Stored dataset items
☆ ☆ ☆ ☆ ☆ ☆ ☆
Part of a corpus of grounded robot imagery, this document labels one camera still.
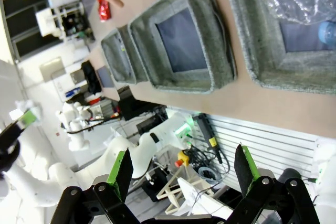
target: screw
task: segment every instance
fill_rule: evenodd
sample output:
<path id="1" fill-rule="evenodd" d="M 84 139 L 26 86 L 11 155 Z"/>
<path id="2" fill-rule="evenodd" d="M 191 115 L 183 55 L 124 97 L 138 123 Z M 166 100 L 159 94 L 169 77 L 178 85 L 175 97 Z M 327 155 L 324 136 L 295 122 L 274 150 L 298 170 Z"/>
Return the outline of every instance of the screw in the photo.
<path id="1" fill-rule="evenodd" d="M 269 179 L 268 179 L 268 178 L 264 178 L 264 179 L 262 180 L 262 183 L 263 183 L 264 185 L 268 185 L 268 184 L 269 184 Z"/>
<path id="2" fill-rule="evenodd" d="M 291 186 L 297 186 L 298 183 L 297 183 L 295 180 L 292 180 L 292 181 L 290 182 L 290 185 L 291 185 Z"/>
<path id="3" fill-rule="evenodd" d="M 99 191 L 104 191 L 104 190 L 105 190 L 105 186 L 100 186 L 100 187 L 98 187 L 98 190 L 99 190 Z"/>

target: brown tabletop
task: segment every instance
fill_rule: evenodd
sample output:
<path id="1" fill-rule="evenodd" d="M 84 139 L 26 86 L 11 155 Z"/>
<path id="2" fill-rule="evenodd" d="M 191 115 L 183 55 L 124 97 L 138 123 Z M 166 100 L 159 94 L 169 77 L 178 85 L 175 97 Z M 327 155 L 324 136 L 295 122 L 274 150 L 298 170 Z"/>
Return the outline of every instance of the brown tabletop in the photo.
<path id="1" fill-rule="evenodd" d="M 98 41 L 115 27 L 123 26 L 149 7 L 155 0 L 123 0 L 125 7 L 112 9 L 113 19 L 101 23 L 97 6 L 89 17 Z M 236 59 L 238 79 L 212 94 L 180 94 L 158 91 L 148 82 L 130 85 L 135 98 L 180 108 L 223 115 L 246 121 L 283 127 L 311 134 L 336 137 L 336 97 L 331 95 L 299 93 L 261 88 L 254 84 L 247 71 L 237 28 L 229 0 L 217 0 L 223 20 L 230 32 Z M 91 54 L 96 67 L 102 63 L 99 54 Z M 115 99 L 115 93 L 104 90 L 106 97 Z"/>

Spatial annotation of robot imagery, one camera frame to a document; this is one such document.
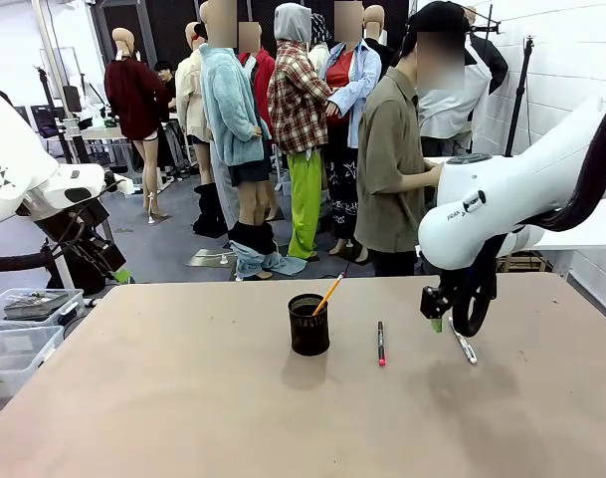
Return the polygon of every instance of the beige coat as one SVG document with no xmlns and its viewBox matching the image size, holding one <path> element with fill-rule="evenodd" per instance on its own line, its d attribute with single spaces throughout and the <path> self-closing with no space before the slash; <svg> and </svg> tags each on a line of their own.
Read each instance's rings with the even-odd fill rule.
<svg viewBox="0 0 606 478">
<path fill-rule="evenodd" d="M 196 49 L 183 60 L 175 74 L 176 112 L 181 127 L 202 141 L 210 140 L 210 132 L 201 92 L 201 52 Z"/>
</svg>

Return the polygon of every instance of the person's hand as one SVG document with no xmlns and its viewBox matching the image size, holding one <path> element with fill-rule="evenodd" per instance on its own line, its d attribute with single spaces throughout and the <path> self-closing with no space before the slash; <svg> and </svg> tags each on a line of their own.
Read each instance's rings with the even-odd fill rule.
<svg viewBox="0 0 606 478">
<path fill-rule="evenodd" d="M 336 103 L 326 102 L 326 115 L 328 117 L 334 117 L 338 113 L 340 113 L 340 110 L 338 109 L 338 106 Z"/>
<path fill-rule="evenodd" d="M 444 164 L 438 164 L 437 166 L 434 166 L 429 172 L 427 172 L 427 174 L 429 174 L 429 182 L 433 187 L 438 187 L 443 167 Z"/>
</svg>

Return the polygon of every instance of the black pen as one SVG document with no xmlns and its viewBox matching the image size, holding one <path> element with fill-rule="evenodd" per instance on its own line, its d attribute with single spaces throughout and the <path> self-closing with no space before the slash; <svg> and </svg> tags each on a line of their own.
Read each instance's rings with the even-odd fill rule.
<svg viewBox="0 0 606 478">
<path fill-rule="evenodd" d="M 378 364 L 386 365 L 386 351 L 384 350 L 384 327 L 378 322 Z"/>
</svg>

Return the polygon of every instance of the pencil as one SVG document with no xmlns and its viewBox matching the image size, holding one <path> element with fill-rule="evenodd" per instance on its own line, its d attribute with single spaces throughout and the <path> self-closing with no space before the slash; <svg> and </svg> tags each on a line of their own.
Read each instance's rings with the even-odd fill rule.
<svg viewBox="0 0 606 478">
<path fill-rule="evenodd" d="M 326 302 L 329 300 L 329 297 L 331 297 L 331 294 L 333 294 L 333 291 L 335 291 L 335 288 L 338 287 L 338 284 L 340 283 L 340 281 L 342 279 L 344 279 L 344 273 L 343 272 L 335 280 L 335 282 L 331 286 L 331 289 L 329 289 L 329 292 L 326 293 L 326 296 L 324 296 L 324 298 L 322 299 L 322 301 L 320 302 L 320 304 L 318 304 L 318 307 L 315 308 L 315 311 L 313 311 L 313 314 L 311 314 L 312 317 L 317 316 L 320 313 L 320 311 L 322 310 L 322 308 L 324 307 L 324 305 L 326 304 Z"/>
</svg>

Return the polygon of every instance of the olive green shirt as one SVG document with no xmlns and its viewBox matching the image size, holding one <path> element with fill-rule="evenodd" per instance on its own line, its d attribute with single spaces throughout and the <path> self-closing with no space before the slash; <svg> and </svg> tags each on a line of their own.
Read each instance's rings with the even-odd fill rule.
<svg viewBox="0 0 606 478">
<path fill-rule="evenodd" d="M 389 68 L 368 98 L 358 132 L 355 238 L 378 252 L 414 251 L 424 217 L 424 189 L 388 194 L 405 174 L 425 171 L 417 95 L 409 78 Z"/>
</svg>

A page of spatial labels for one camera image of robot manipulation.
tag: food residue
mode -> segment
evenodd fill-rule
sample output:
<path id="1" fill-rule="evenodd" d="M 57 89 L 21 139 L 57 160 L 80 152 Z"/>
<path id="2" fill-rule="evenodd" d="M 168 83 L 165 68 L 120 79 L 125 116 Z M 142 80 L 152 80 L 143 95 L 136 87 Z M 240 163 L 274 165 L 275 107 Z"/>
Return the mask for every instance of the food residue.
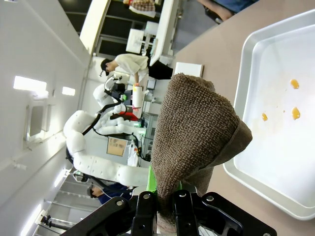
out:
<path id="1" fill-rule="evenodd" d="M 263 121 L 268 120 L 268 117 L 266 116 L 266 114 L 265 114 L 265 113 L 263 113 L 263 114 L 261 115 L 261 117 L 262 117 Z"/>
<path id="2" fill-rule="evenodd" d="M 298 89 L 300 87 L 299 82 L 297 82 L 297 80 L 291 80 L 290 83 L 294 89 Z"/>
<path id="3" fill-rule="evenodd" d="M 292 109 L 292 116 L 293 116 L 293 119 L 294 119 L 294 120 L 299 119 L 300 116 L 301 116 L 299 109 L 297 109 L 296 107 L 294 107 L 294 108 Z"/>

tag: black cable
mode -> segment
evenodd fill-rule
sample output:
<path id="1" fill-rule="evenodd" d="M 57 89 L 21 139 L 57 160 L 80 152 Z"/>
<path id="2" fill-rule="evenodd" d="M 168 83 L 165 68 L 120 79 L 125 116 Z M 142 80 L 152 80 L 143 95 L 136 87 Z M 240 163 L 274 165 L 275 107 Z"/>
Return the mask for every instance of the black cable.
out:
<path id="1" fill-rule="evenodd" d="M 125 104 L 124 104 L 124 106 L 125 106 L 125 112 L 123 114 L 118 114 L 119 116 L 123 116 L 124 114 L 127 113 L 127 106 Z"/>
<path id="2" fill-rule="evenodd" d="M 82 133 L 83 136 L 86 135 L 93 127 L 97 124 L 97 122 L 100 119 L 100 113 L 97 114 L 95 120 L 92 122 L 92 124 Z"/>
<path id="3" fill-rule="evenodd" d="M 108 135 L 106 135 L 106 134 L 100 134 L 100 133 L 98 133 L 98 132 L 96 131 L 96 129 L 94 129 L 94 128 L 93 128 L 93 131 L 94 131 L 96 134 L 100 135 L 100 136 L 108 137 Z"/>
<path id="4" fill-rule="evenodd" d="M 144 139 L 149 139 L 149 140 L 153 140 L 153 139 L 151 139 L 151 138 L 146 138 L 146 137 L 144 137 Z"/>
<path id="5" fill-rule="evenodd" d="M 71 164 L 73 165 L 73 160 L 72 160 L 72 156 L 70 155 L 69 149 L 66 147 L 65 149 L 65 155 L 66 155 L 66 159 L 71 162 Z"/>
<path id="6" fill-rule="evenodd" d="M 115 107 L 117 105 L 121 104 L 121 100 L 118 100 L 118 102 L 116 103 L 112 103 L 112 104 L 108 104 L 108 105 L 105 105 L 101 110 L 99 110 L 97 113 L 100 113 L 102 114 L 103 112 L 105 112 L 108 108 L 111 108 L 111 107 Z"/>
<path id="7" fill-rule="evenodd" d="M 43 226 L 43 225 L 40 225 L 40 224 L 39 224 L 39 226 L 41 226 L 41 227 L 43 227 L 43 228 L 45 228 L 45 229 L 47 229 L 47 230 L 49 230 L 49 231 L 51 231 L 51 232 L 57 233 L 58 235 L 61 235 L 61 234 L 58 233 L 57 231 L 54 231 L 54 230 L 52 230 L 52 229 L 49 229 L 49 228 L 47 228 L 47 227 L 45 227 L 45 226 Z"/>
<path id="8" fill-rule="evenodd" d="M 132 133 L 131 135 L 136 139 L 136 142 L 134 142 L 134 144 L 136 145 L 136 147 L 137 147 L 138 150 L 140 151 L 140 157 L 141 157 L 141 159 L 147 161 L 147 160 L 144 158 L 143 153 L 142 153 L 142 143 L 141 143 L 141 148 L 139 148 L 139 140 L 138 140 L 138 138 L 137 138 L 133 133 Z"/>

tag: towel
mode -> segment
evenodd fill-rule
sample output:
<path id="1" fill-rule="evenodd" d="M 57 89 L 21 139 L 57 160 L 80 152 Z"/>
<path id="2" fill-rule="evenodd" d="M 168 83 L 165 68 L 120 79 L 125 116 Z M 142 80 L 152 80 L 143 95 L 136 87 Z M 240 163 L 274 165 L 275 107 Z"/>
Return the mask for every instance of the towel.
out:
<path id="1" fill-rule="evenodd" d="M 162 233 L 176 232 L 169 198 L 179 181 L 204 195 L 213 167 L 242 152 L 251 140 L 251 131 L 231 103 L 215 93 L 212 82 L 184 74 L 172 77 L 152 148 Z"/>

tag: table
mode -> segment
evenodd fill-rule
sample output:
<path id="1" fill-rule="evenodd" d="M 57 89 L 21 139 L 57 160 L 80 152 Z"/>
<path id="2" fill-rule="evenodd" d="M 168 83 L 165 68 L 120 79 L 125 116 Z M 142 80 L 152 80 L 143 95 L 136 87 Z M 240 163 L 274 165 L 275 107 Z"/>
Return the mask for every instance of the table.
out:
<path id="1" fill-rule="evenodd" d="M 314 8 L 314 0 L 260 0 L 228 21 L 205 32 L 182 49 L 176 55 L 175 61 L 203 64 L 203 78 L 212 81 L 216 91 L 233 104 L 241 51 L 248 35 L 272 23 Z M 215 167 L 208 191 L 219 193 L 270 225 L 276 229 L 279 236 L 315 235 L 315 220 L 299 221 L 292 218 L 229 177 L 222 165 Z"/>

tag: floor
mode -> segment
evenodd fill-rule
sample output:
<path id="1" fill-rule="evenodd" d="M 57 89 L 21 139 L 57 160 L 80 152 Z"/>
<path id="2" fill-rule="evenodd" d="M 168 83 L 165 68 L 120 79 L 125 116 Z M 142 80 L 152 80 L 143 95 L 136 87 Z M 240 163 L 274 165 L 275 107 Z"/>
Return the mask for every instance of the floor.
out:
<path id="1" fill-rule="evenodd" d="M 182 18 L 177 23 L 173 42 L 174 54 L 179 52 L 203 32 L 217 24 L 205 15 L 203 6 L 197 0 L 183 0 Z"/>
☆ ☆ ☆ ☆ ☆ ☆ ☆
### Task prompt:
Your answer should consist of the lines above that hold the word "mask".

### Answer section:
Return the mask for every instance of the food residue.
Return the mask for every instance of the black cable.
Return the mask for every instance of the towel.
Return the mask for every instance of the table.
Return the mask for every instance of the floor.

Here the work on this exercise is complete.